Images should not appear in the copy, yet every line of the listing below must be printed exactly.

THE DATA Block Start

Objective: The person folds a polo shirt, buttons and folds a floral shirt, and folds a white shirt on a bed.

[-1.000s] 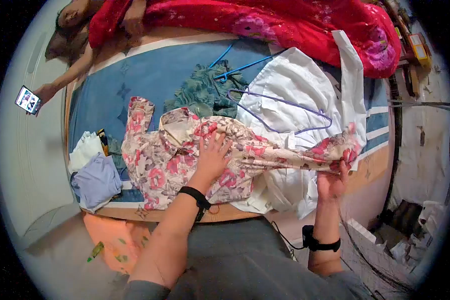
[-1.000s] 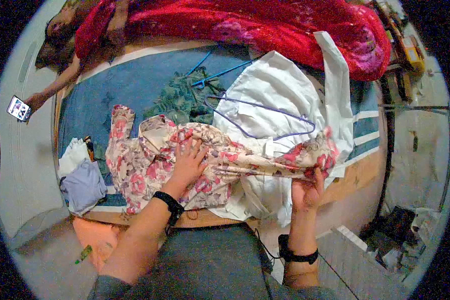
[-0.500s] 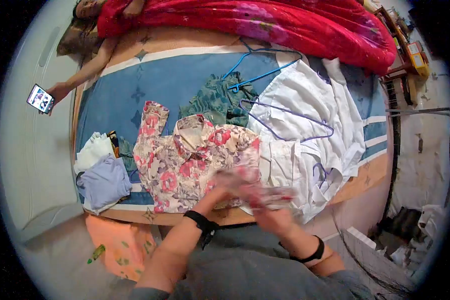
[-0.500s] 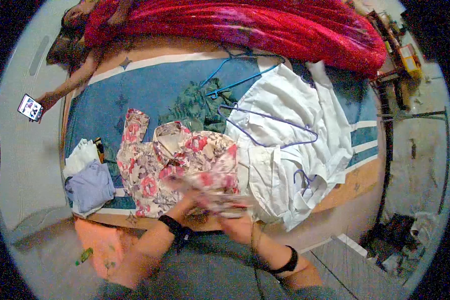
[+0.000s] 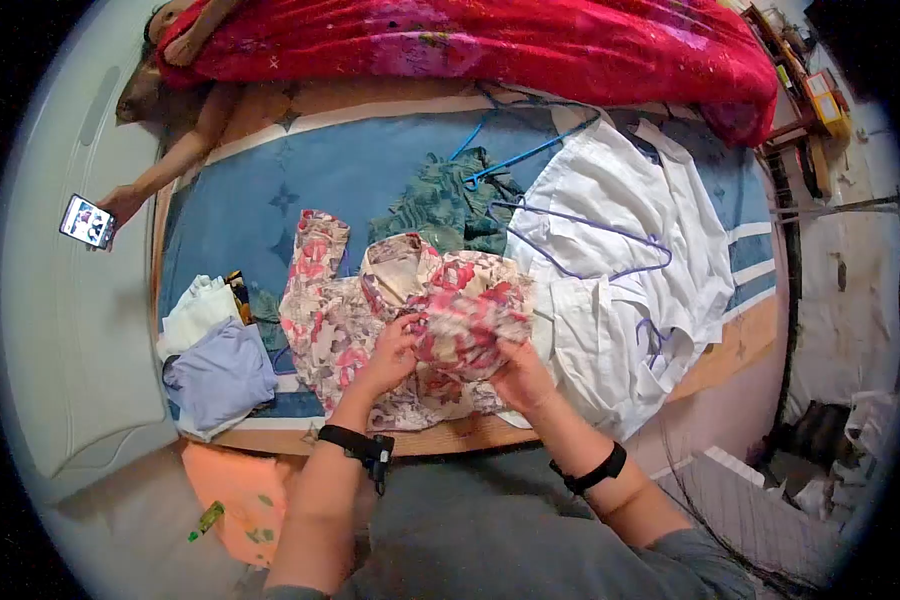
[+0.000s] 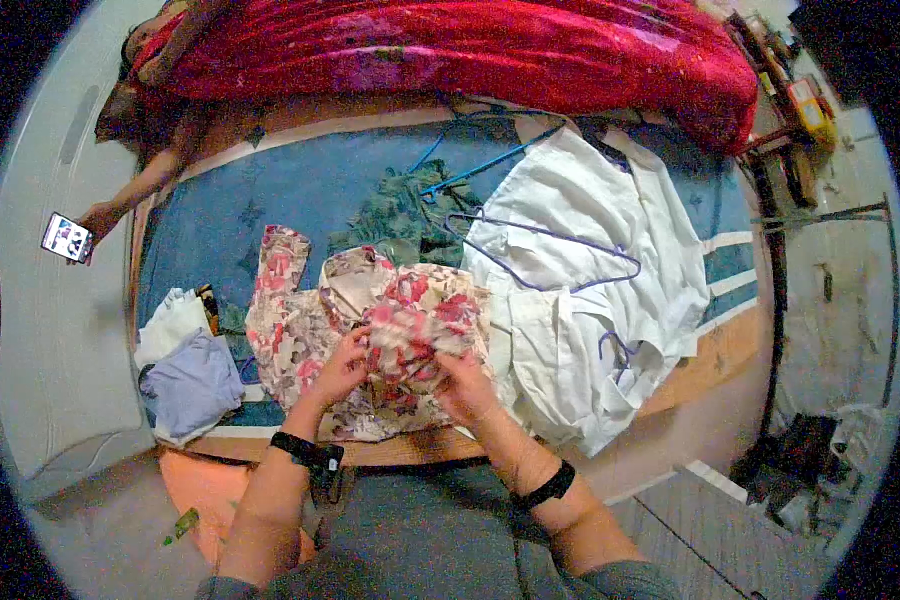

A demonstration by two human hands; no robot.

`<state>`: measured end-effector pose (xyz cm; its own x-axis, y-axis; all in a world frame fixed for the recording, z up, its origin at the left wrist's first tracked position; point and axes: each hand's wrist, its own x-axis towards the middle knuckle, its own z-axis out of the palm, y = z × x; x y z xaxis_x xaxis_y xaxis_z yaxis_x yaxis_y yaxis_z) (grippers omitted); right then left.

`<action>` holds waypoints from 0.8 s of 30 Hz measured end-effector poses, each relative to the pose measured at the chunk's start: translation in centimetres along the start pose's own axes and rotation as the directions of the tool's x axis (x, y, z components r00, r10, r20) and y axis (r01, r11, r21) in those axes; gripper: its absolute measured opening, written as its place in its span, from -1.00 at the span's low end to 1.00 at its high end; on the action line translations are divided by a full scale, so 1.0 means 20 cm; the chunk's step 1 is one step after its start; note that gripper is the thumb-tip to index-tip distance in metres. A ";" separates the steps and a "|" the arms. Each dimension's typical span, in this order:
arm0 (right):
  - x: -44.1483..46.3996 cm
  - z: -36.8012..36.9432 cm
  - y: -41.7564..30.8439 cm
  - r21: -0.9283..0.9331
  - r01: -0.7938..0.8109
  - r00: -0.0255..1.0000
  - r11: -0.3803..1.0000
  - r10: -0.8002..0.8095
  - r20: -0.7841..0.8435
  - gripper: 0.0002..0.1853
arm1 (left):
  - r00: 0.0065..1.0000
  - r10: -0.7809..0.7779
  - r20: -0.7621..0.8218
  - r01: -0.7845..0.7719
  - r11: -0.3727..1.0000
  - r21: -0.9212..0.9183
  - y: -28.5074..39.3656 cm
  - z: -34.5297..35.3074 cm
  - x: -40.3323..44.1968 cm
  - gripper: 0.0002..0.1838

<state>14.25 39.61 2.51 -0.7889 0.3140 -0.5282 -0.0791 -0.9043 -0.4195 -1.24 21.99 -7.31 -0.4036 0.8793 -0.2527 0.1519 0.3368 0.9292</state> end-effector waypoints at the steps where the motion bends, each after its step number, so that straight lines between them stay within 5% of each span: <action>1: 0.01 -0.03 -0.02 0.062 0.026 0.999 0.998 -0.023 -0.035 -0.64 | 0.998 -0.029 -0.060 0.025 0.997 -0.071 -0.05 0.00 0.01 -0.68; 3: 0.08 -0.21 0.01 -0.039 -0.005 0.986 0.999 -0.002 -0.170 -0.64 | 0.988 -0.004 -0.156 -0.010 0.996 -0.085 -0.06 0.00 0.00 -0.75; 5: 0.11 -0.39 0.06 -0.134 -0.058 0.957 0.989 0.016 -0.290 -0.64 | 0.955 -0.092 -0.282 0.142 0.976 0.163 -0.01 -0.01 -0.02 -0.77; 7: 0.10 -0.50 0.13 -0.397 -0.228 0.787 0.889 -0.071 -0.612 -0.61 | 0.906 -0.118 -0.406 0.205 0.963 0.176 0.02 -0.10 -0.09 -0.76; 9: 0.08 -0.54 0.15 -0.605 -0.105 0.831 0.789 -0.264 -0.489 -0.57 | 0.725 -0.117 -0.678 0.355 0.908 0.223 -0.09 -0.23 -0.18 -0.72; 10: 0.07 -0.55 0.17 -0.607 -0.112 0.845 0.787 -0.246 -0.475 -0.57 | 0.618 0.061 -0.784 0.462 0.778 0.425 -0.12 -0.31 -0.26 -0.67; 11: 0.05 -0.51 0.16 -0.737 -0.060 0.846 0.674 -0.357 -0.395 -0.55 | 0.603 0.061 -0.796 0.478 0.771 0.421 -0.21 -0.38 -0.35 -0.67; 13: 0.05 -0.49 0.18 -0.845 -0.004 0.847 0.534 -0.448 -0.287 -0.53 | 0.234 -0.133 -0.963 0.646 0.762 0.052 -0.45 -0.46 -0.52 -0.64; 14: 0.05 -0.48 0.19 -0.920 0.043 0.856 0.389 -0.489 -0.166 -0.54 | 0.218 -0.132 -0.967 0.651 0.758 0.043 -0.48 -0.49 -0.55 -0.64; 15: 0.07 -0.45 0.21 -0.968 0.094 0.859 0.233 -0.510 -0.040 -0.54 | 0.233 -0.507 -0.830 0.560 0.768 -0.312 -0.50 -0.53 -0.57 -0.61; 16: 0.08 -0.44 0.25 -0.873 0.058 0.891 0.485 -0.419 -0.173 -0.58 | 0.295 -0.782 -0.549 0.460 0.620 -0.636 -0.54 -0.56 -0.60 -0.58; 17: 0.09 -0.36 0.26 -0.877 0.058 0.896 0.477 -0.413 -0.165 -0.58 | 0.286 -0.785 -0.549 0.453 0.616 -0.644 -0.55 -0.56 -0.61 -0.58; 19: 0.08 -0.22 0.26 -0.964 -0.010 0.957 0.264 -0.276 -0.086 -0.59 | 0.361 -0.717 -0.596 0.524 0.685 -0.507 -0.53 -0.52 -0.58 -0.53; 21: 0.14 -0.21 0.33 -0.971 0.038 0.964 0.236 -0.265 -0.027 -0.65 | 0.399 -0.695 -0.598 0.497 0.712 -0.495 -0.43 -0.53 -0.57 -0.64; 23: 0.20 -0.06 0.38 -0.972 0.061 0.994 0.229 -0.101 0.038 -0.71 | 0.591 -0.545 -0.595 0.678 0.735 0.000 -0.37 -0.57 -0.59 -0.76; 24: 0.23 0.03 0.39 -0.982 0.087 0.992 0.166 -0.100 0.071 -0.74 | 0.614 -0.303 -0.728 0.642 0.729 0.238 -0.35 -0.54 -0.59 -0.85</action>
<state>9.66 33.73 -2.66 -0.8186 0.3814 -0.4295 0.5164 0.1612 -0.8410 -7.29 5.56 -7.90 -0.9512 0.1929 -0.2408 0.0662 0.8898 0.4515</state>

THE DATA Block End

▶ _RESPONSE FOR THIS EXERCISE_:
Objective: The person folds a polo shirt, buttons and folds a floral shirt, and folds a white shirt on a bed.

[-1.000s] 
[-1.000s] 
[-0.500s] 
[-0.500s] 
[+0.000s] 
[+0.000s] 

A demonstration by two human hands; no robot.

`<state>`: measured end-effector pose (xyz cm; its own x-axis, y-axis; all in a world frame fixed for the recording, z up, its origin at the left wrist's first tracked position; point and axes: each hand's wrist, its own x-axis towards the middle knuckle, its own z-axis out of the palm, y = z × x; x y z xaxis_x xaxis_y xaxis_z yaxis_x yaxis_y yaxis_z) (grippers omitted); right then left.

`<action>` holds waypoints from 0.8 s of 30 Hz measured end-effector poses, each relative to the pose measured at the chunk's start: translation in centimetres along the start pose's own axes and rotation as the directions of the tool's x axis (x, y, z components r00, r10, r20) and y axis (r01, r11, r21) in those axes; gripper: its absolute measured opening, written as its place in its span, from -1.00 at the span's low end to 1.00 at its high end; on the action line translations are divided by a full scale, so 1.0 means 20 cm; the chunk's step 1 is one step after its start; note that gripper is the thumb-tip to index-tip distance in metres. A ";" separates the steps and a "|" the arms. Each dimension's typical span, in this order:
arm0 (right):
  - x: -44.1483..46.3996 cm
  - z: -36.8012..36.9432 cm
  - y: -41.7564..30.8439 cm
  - r21: -0.9283..0.9331
  - r01: -0.7938..0.8109
  - r00: -0.0255..1.0000
  - r11: -0.3803..1.0000
  - r10: -0.8002..0.8095
  - r20: -0.7841..0.8435
  - gripper: 0.0002..0.1853
arm1 (left):
  - r00: 0.0065..1.0000
  - r10: -0.7809..0.7779
  - r20: -0.7621..0.8218
  - r01: -0.7845..0.7719
  - r11: -0.3727..1.0000
  - r21: -0.9212..0.9183
  - y: -28.5074..39.3656 cm
  - z: -34.5297..35.3074 cm
  - x: -40.3323..44.1968 cm
  - gripper: 0.0002..0.1838

<state>14.25 39.61 2.51 -0.7889 0.3140 -0.5282 -0.0791 -0.9043 -0.4195 -1.24 21.99 -7.31 -0.4036 0.8793 -0.2527 0.1519 0.3368 0.9292</state> end-effector waypoints at the steps where the motion bends, each after its step number, so that straight lines between them stay within 5% of each span: <action>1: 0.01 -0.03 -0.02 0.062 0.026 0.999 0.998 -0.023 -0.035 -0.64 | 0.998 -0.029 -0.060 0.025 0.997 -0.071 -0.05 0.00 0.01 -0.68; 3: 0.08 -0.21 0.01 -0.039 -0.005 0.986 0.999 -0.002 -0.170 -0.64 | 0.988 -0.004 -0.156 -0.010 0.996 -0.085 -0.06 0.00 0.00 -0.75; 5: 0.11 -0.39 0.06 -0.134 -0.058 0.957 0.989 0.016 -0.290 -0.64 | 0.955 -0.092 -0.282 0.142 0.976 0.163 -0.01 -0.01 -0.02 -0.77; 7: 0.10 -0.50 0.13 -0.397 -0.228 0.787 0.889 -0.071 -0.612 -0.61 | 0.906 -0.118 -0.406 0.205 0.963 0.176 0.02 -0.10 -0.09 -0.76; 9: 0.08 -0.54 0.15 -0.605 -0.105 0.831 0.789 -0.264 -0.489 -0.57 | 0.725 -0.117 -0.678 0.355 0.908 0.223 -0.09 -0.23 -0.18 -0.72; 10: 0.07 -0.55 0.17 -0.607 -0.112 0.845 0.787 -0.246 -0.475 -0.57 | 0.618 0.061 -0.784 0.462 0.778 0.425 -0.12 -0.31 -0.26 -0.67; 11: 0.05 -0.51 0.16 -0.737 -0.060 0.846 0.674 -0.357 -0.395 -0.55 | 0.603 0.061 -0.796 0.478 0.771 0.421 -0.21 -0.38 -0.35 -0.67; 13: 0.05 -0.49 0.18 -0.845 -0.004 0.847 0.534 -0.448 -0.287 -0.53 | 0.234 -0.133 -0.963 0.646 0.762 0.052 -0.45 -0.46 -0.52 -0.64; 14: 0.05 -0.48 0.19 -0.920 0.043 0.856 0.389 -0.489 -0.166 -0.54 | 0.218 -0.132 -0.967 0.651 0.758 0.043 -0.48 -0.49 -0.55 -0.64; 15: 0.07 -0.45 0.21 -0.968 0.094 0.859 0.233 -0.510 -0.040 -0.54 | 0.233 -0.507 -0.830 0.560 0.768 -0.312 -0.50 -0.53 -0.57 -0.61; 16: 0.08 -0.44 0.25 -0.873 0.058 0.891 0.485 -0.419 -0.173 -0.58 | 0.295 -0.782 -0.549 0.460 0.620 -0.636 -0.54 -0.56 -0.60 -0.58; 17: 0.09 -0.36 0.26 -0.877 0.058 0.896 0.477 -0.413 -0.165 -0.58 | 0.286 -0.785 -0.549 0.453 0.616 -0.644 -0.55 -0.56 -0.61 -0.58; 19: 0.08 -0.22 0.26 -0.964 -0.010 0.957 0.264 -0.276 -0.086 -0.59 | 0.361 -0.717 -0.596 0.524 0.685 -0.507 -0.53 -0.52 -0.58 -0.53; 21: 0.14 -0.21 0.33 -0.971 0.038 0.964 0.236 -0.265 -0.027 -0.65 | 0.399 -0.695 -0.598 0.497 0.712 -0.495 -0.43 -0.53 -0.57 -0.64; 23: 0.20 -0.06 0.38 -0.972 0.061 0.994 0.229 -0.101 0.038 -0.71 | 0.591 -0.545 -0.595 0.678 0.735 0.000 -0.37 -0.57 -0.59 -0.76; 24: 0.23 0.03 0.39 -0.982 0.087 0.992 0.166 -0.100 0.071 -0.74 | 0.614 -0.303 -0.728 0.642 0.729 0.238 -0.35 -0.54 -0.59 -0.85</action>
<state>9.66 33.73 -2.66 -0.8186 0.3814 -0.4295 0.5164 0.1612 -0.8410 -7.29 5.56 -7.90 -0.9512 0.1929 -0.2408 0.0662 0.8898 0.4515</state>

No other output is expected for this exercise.